* [PROBLEM DESCRIPTION]:
The answer must be every line of the data that holds the word "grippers".

* [EXERCISE DATA]:

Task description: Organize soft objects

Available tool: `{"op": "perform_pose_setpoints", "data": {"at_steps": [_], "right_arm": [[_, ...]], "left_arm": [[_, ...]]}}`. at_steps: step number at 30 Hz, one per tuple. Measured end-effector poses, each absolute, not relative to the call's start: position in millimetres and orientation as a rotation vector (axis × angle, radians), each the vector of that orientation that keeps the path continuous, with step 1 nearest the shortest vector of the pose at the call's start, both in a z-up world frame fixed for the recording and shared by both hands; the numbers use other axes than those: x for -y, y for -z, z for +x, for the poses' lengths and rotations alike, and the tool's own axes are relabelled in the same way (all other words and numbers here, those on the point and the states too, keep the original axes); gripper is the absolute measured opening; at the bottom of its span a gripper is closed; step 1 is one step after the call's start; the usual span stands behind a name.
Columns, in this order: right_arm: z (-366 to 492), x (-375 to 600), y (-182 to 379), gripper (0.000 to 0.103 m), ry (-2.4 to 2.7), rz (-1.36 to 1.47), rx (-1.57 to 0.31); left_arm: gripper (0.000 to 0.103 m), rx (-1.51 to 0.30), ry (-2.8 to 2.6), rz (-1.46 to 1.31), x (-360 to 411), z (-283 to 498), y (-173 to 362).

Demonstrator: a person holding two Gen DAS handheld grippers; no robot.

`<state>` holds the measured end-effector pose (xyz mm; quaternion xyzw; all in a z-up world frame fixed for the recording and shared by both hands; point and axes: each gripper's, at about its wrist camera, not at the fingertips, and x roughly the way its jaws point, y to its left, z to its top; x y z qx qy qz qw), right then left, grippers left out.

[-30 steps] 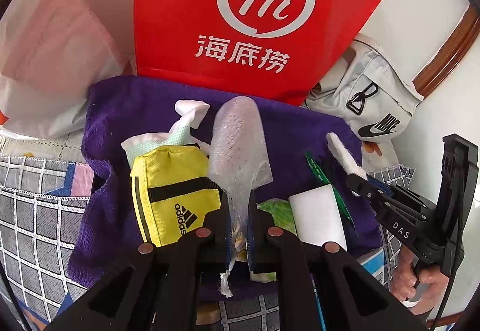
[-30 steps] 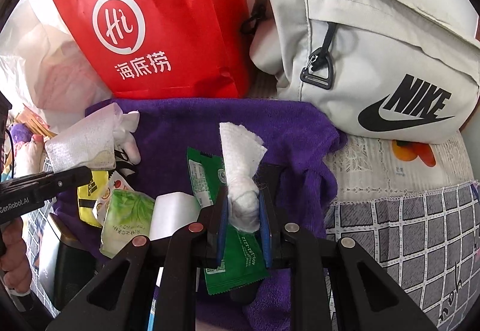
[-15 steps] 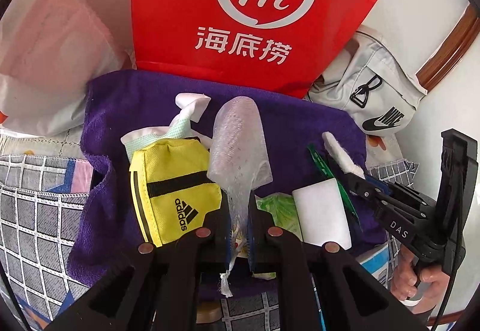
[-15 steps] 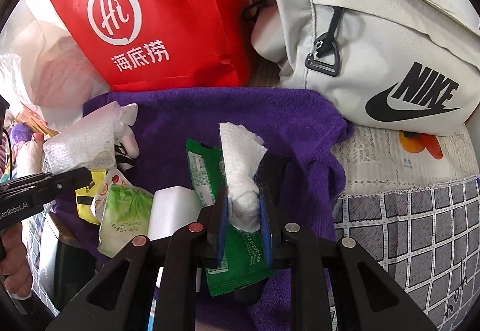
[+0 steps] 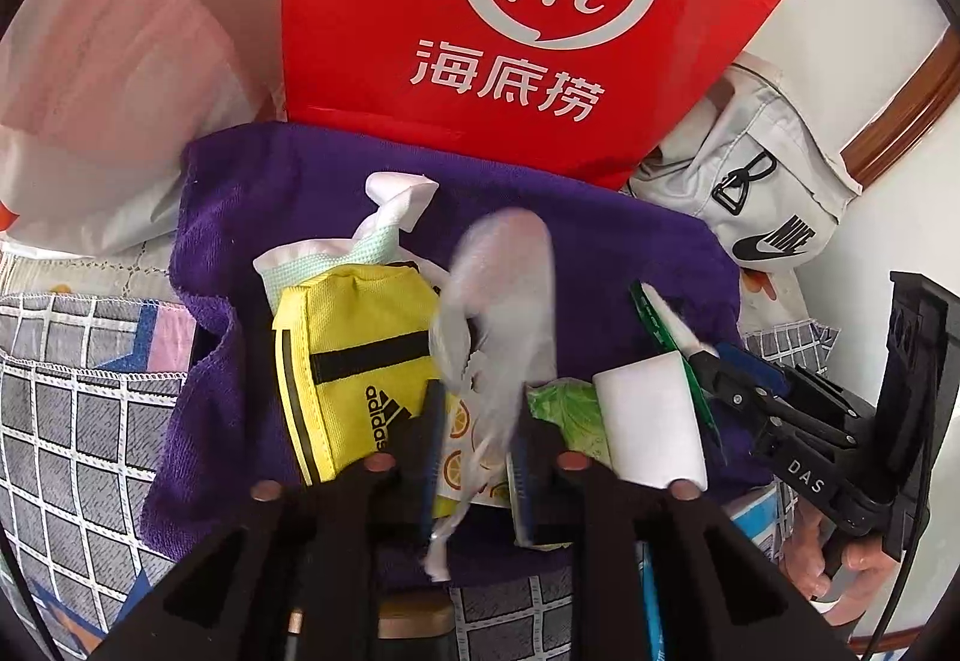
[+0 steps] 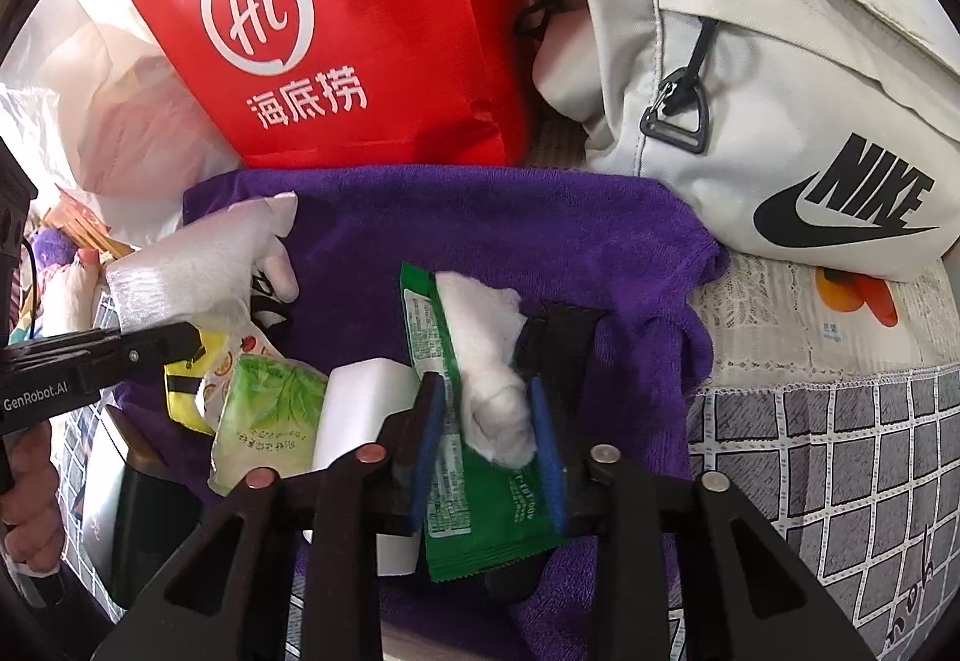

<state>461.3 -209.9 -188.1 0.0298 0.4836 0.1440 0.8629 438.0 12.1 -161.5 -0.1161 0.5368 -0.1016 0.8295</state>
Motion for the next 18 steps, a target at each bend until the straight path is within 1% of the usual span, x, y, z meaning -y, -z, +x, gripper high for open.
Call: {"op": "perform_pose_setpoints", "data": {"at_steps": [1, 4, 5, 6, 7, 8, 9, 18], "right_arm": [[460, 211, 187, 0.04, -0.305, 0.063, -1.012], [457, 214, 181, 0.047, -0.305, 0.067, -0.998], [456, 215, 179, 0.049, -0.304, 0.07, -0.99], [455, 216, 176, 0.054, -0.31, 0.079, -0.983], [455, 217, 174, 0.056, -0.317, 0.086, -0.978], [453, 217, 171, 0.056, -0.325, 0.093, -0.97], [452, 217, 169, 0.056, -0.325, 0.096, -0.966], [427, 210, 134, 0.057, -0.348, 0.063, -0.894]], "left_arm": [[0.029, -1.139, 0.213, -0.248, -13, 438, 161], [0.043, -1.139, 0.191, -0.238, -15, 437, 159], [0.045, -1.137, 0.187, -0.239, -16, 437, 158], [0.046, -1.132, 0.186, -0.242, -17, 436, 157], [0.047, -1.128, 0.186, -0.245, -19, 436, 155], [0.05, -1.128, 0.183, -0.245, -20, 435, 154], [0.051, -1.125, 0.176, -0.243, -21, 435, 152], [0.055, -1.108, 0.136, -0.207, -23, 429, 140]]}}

* [EXERCISE RESULT]:
Demonstrator: a person holding two Gen DAS handheld grippers; no robot.
`<state>` holds the measured end-effector pose (xyz mm; quaternion xyzw; all in a z-up world frame fixed for the recording and shared by both hands; point and axes: each gripper's, at about its wrist camera, not at the fingertips, and x roughly the way its jaws point, y to its left, z to its top; x y z qx qy qz qw), right then left, grippers left out.

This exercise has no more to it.